• The problem:
Counting only lines below that contain the string "moved", give the total as a single number.
§ §
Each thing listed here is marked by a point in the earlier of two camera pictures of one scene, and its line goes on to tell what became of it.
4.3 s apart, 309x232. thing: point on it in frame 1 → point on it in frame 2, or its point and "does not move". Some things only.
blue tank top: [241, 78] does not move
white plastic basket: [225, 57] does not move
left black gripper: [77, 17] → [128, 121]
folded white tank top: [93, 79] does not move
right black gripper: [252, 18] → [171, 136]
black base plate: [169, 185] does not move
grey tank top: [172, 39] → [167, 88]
§ §
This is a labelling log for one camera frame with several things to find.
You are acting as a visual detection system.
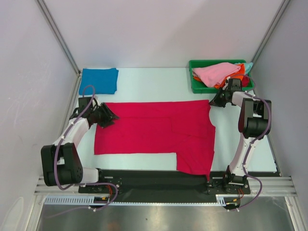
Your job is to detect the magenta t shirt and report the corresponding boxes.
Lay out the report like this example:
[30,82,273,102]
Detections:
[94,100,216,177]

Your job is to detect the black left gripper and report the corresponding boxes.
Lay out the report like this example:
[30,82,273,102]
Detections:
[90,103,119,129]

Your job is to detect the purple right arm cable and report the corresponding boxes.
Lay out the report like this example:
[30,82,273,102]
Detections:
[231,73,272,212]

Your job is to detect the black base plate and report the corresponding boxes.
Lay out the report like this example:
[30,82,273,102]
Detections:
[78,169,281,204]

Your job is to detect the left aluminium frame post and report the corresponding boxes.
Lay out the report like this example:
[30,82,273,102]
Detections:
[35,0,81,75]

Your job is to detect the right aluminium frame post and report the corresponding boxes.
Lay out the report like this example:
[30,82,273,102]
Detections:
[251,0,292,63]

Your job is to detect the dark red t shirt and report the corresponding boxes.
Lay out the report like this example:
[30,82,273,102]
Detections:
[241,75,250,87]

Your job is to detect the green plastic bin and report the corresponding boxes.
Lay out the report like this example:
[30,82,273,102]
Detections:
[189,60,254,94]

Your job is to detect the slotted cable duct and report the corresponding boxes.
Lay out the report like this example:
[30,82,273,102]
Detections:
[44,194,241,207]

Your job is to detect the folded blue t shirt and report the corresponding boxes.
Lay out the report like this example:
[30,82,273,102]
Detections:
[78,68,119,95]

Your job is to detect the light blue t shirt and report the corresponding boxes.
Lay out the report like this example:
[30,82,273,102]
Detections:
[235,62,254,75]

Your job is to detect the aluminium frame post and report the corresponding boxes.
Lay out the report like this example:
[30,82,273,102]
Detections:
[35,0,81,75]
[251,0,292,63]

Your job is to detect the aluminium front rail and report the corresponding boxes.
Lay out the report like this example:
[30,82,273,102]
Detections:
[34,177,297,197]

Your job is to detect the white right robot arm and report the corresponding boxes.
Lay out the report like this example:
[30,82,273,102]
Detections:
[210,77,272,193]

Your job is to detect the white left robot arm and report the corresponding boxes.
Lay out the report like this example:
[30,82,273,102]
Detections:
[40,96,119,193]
§ §
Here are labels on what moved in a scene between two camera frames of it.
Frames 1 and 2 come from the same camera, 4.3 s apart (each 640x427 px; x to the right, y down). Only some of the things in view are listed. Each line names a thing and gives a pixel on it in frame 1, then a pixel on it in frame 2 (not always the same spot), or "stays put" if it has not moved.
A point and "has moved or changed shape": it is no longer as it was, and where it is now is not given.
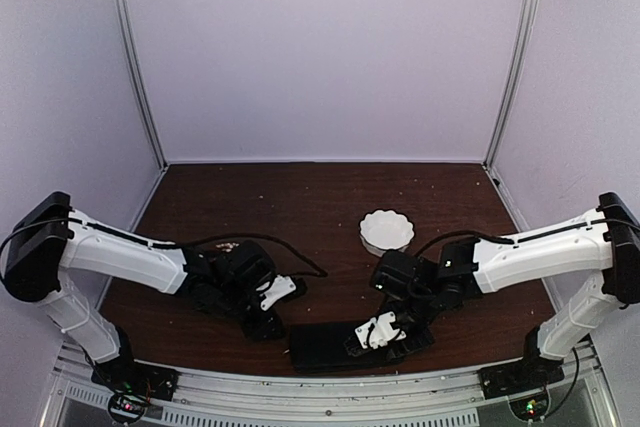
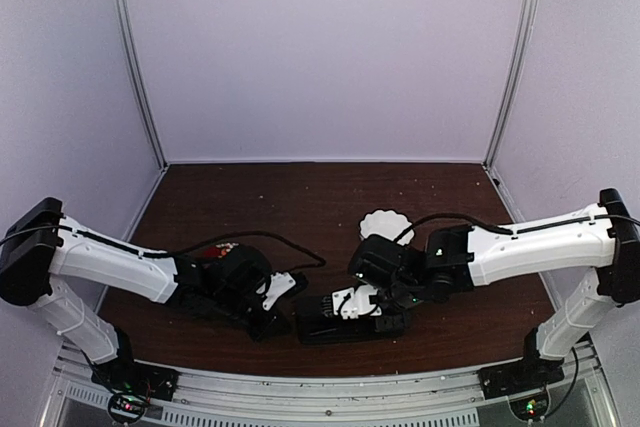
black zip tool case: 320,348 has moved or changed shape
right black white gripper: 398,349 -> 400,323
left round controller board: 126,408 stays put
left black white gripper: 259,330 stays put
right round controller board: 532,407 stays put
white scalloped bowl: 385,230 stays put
§ §
• Completed task:
4